GSA Connects 2023 Meeting in Pittsburgh, Pennsylvania

Paper No. 24-4
Presentation Time: 8:00 AM-5:30 PM

LOCATING LARGE HYDROTHERMAL SYSTEMS


MORDENSKY, Stanley P.1, BURNS, Erick R.1, LIPOR, John J.2 and DEANGELO, Jacob3, (1)U.S. Geological Survey, Geology, Minerals, Energy, and Geophysics Science Center, Portland, OR 97201, (2)Electrical & Computer Engineering, Portland State University, Portland, OR 97201, (3)U.S. Geological Survey, Geology, Minerals, Energy, and Geophysics Science Center, Moffett Field, CA 94025

We detail a machine learning workflow using two algorithms (linear regression and XGBoost) to predict hydrothermal upflow in the Great Basin. Feature data are extracted from datasets supporting the INnovative Geothermal Exploration through Novel Investigations Of Undiscovered Systems (INGENIOUS) project. Label data are extracted from measured thermal gradient wells by comparing the measured heat flow at the well to the estimated conductive heat flow. We term that difference as reported convective signal, which is assumed to be due to convective heat flow, with a larger reported convective signal corresponding to greater hydrothermal convective upflow. The reported convective signals contain outliers that may affect regression (3,083 signals between -91 and 1,000 mW/m2 and 192 signals in the much larger range of 1,000 and 11,105 mW/m2), so the influence of outliers is tested by constructing models for two cases: 1) using all the data, and 2) truncating the range of signals to only -25 to 200 mW/m2.
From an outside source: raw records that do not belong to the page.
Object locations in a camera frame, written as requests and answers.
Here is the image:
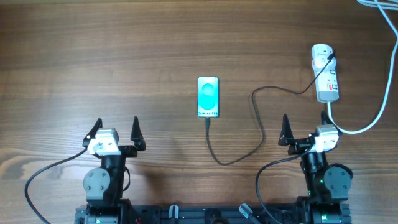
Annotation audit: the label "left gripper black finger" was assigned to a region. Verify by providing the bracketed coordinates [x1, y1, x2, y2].
[82, 118, 102, 147]
[130, 116, 146, 151]

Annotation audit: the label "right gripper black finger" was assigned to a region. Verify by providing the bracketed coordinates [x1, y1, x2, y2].
[278, 114, 294, 146]
[321, 111, 342, 136]

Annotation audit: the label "white power strip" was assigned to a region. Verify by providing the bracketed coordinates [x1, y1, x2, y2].
[311, 44, 339, 103]

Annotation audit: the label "black USB charging cable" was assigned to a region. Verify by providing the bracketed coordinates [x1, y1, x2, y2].
[205, 49, 337, 166]

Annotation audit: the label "turquoise screen smartphone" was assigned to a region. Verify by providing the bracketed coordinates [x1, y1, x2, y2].
[197, 77, 219, 118]

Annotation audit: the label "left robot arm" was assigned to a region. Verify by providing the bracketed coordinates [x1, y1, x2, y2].
[76, 117, 146, 224]

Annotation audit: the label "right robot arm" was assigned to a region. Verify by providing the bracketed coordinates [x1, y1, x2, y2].
[278, 111, 353, 224]

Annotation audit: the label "white charger adapter plug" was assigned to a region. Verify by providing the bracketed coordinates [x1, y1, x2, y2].
[312, 55, 336, 70]

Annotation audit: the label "white power strip cord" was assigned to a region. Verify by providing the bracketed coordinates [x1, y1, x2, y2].
[326, 0, 398, 135]

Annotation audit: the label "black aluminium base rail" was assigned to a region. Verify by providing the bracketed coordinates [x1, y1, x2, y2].
[74, 204, 352, 224]

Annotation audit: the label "white cables at corner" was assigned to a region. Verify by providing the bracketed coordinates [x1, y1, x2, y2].
[356, 0, 398, 11]
Early results demonstrate that XGBoost outperforms linear regression. Because hydrothermal systems are sparse, models that predict high convective signal in smaller areas better match the natural frequency of hydrothermal systems. For XGBoost using the truncated range of labels, half of the high reported signals are within < 3 % of the highest predictions. For XGBoost using the entire range of labels, half of the high reported signals are within < 13 % of the highest predictions. While this implies that the truncated regression is superior, the all-data model better predicts the locations of power-producing systems (the operating power plants are in a smaller fraction of the study area given by the highest predictions).
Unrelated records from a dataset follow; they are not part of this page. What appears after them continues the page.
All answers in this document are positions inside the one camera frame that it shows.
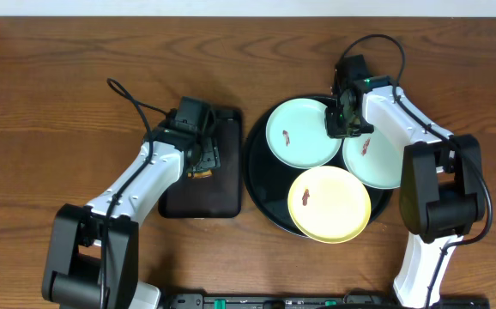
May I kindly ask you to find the black rectangular tray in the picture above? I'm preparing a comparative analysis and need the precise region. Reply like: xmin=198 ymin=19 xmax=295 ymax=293
xmin=158 ymin=109 xmax=242 ymax=219

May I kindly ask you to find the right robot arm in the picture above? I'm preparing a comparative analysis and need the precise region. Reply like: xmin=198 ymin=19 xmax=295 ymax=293
xmin=325 ymin=74 xmax=490 ymax=308

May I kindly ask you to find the yellow plate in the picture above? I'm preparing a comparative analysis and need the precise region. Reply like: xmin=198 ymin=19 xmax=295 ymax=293
xmin=287 ymin=166 xmax=372 ymax=244

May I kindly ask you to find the light green plate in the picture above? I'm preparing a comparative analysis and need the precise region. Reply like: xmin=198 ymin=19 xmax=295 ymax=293
xmin=342 ymin=129 xmax=402 ymax=190
xmin=265 ymin=98 xmax=342 ymax=169

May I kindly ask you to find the green and orange sponge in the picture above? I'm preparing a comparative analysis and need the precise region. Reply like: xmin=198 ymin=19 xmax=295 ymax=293
xmin=187 ymin=170 xmax=212 ymax=179

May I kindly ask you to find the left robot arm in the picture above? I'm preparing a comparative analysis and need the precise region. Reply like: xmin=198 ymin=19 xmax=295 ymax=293
xmin=41 ymin=129 xmax=219 ymax=308

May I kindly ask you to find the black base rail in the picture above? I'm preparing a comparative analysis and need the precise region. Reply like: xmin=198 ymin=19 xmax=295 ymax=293
xmin=161 ymin=292 xmax=489 ymax=309

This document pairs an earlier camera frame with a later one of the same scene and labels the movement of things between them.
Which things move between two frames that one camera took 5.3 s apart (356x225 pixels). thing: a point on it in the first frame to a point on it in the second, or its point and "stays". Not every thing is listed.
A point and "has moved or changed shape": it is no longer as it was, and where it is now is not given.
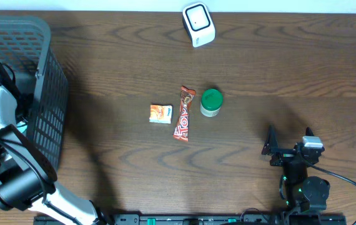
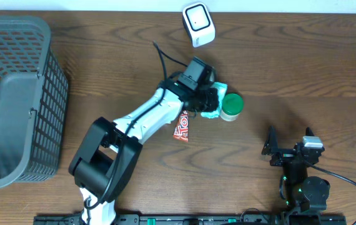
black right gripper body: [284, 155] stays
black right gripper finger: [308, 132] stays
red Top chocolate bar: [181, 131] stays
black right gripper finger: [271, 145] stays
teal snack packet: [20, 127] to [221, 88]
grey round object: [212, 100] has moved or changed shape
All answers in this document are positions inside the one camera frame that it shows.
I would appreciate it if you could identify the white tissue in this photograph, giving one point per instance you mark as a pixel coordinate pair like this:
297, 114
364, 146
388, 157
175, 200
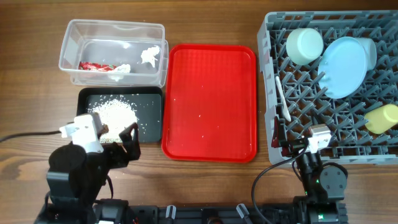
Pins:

Even though the models reliably predict relatively higher for higher reported signals and lower for lower reported signals, both XGBoost models consistently underpredict the magnitude of higher signals. This behavior is attributed to low granularity of input features compared with the scale of a hydrothermal upflow zone (a few km or less across). Trouble estimating exact values while still reliably predicting high versus low convective signals suggests that a future strategy such as ranked ordinal regression (classifying into ordered bins for low, medium, high, very high signals) might produce better models.